The FM should, of course, go beyond this paragraph. Three hard facts have a direct bearing on the nexus between economic development, energy demand and environmental protection. The nature of this nexus and its consequences must also be addressed. First, India will remain dependent on coal, oil and gas for years to come, even if technological development reduces the costs of solar, wind and bio to grid parity. This is because it takes time and money to overhaul an existing energy system. Thomas Edison illuminated lower Manhattan in the 1880s, but it was not until the mid-1930s that US manufacturing switched fully from steam power to electric power. It could not do so earlier because the factories were not appropriately designed. Most had to be reconfigured, some totally rebuilt. A similar situation faces India. Its energy system is built around fossil fuels. To create a new system with sufficient scale and geographic coverage around renewables will take decades, and $100 billion.

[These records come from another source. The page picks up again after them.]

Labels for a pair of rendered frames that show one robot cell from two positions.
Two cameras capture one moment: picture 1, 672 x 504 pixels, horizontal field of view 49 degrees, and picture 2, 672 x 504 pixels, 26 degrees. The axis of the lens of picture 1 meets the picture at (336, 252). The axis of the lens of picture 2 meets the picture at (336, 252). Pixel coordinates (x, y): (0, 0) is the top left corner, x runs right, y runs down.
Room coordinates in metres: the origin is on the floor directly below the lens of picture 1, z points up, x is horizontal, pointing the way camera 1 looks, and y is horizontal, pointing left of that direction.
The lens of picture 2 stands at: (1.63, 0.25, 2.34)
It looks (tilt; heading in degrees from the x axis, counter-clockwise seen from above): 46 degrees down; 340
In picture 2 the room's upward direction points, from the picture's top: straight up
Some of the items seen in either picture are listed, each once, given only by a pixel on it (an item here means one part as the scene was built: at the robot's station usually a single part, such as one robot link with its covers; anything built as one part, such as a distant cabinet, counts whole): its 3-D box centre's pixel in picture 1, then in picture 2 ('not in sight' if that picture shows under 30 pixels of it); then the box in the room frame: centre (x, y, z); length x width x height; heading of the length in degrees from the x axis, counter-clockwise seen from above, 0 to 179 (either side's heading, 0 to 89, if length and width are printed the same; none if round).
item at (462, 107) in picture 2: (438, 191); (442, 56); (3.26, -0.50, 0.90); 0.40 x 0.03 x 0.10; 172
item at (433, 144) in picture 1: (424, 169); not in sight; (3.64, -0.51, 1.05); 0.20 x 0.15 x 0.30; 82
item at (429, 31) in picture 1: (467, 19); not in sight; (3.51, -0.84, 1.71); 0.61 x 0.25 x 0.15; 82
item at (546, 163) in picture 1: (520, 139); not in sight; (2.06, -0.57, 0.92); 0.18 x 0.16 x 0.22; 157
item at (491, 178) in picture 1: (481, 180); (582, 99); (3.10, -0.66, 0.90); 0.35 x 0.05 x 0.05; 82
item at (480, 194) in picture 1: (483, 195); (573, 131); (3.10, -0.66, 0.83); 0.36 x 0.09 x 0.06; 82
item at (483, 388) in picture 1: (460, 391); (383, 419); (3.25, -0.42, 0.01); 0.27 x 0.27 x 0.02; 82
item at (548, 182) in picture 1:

Second, billions have been wiped off the balance sheets of energy companies because of the slide in oil prices. They do not have the investible surplus to invest in high risk, high cost exploration ventures. India will not, then, find it easy to attract international risk capital. Third, coal will remain the bulwark of the energy sector. The minister of power has, for instance, set himself the goal of doubling coal production from the current 500 million tonnes to 1 billion tonnes by the end of this decade. Coal is the dirtiest of fossil fuels, so this target will not sit comfortably with the goal of decarbonisation.
In the face of these truths, the FM should supplement his budgetary proposals on energy with two broad initiatives. The first should be directed towards accelerating the use of gas. This is because gas is the most environmentally benign of fossil fuels. It is cheaper than oil and now, with spot LNG prices hovering around $9 per million British thermal units (mmbtu), which converts to a variable cost of around Rs 4 per kilowatt hour for power utilities, it is affordable. And it is in relative abundance in the region. The second should look to encourage investment in technologies that “green” fossil fuels and limit emissions levels.
Specifically with regard to gas, the FM should impose a “gas power obligation” on distribution companies. This would require them to purchase a certain percentage of their power requirements from gas-based generators. He should also accord infrastructure status to investment in the creation of a national pipeline grid and conjoin the routing of this grid (or at least a part of it) to the national highway programme, so as to expedite the substitution of the more-expensive diesel for CNG. And with regard to “green” technology, he should incentivise Coal India and other operators to deploy technologies like coal gasification and combine with academics, laboratories and research institutions to develop and deploy methods to capture and sequester carbon emissions.
The PM has raised expectations of a radically reformist budget. The FM must not disappoint. On energy, the route is clear. Policies have to be put in place that “green” our current fossil fuel-dominated energy basket and, at the same time, build the foundations for a non-fossil fuel energy future.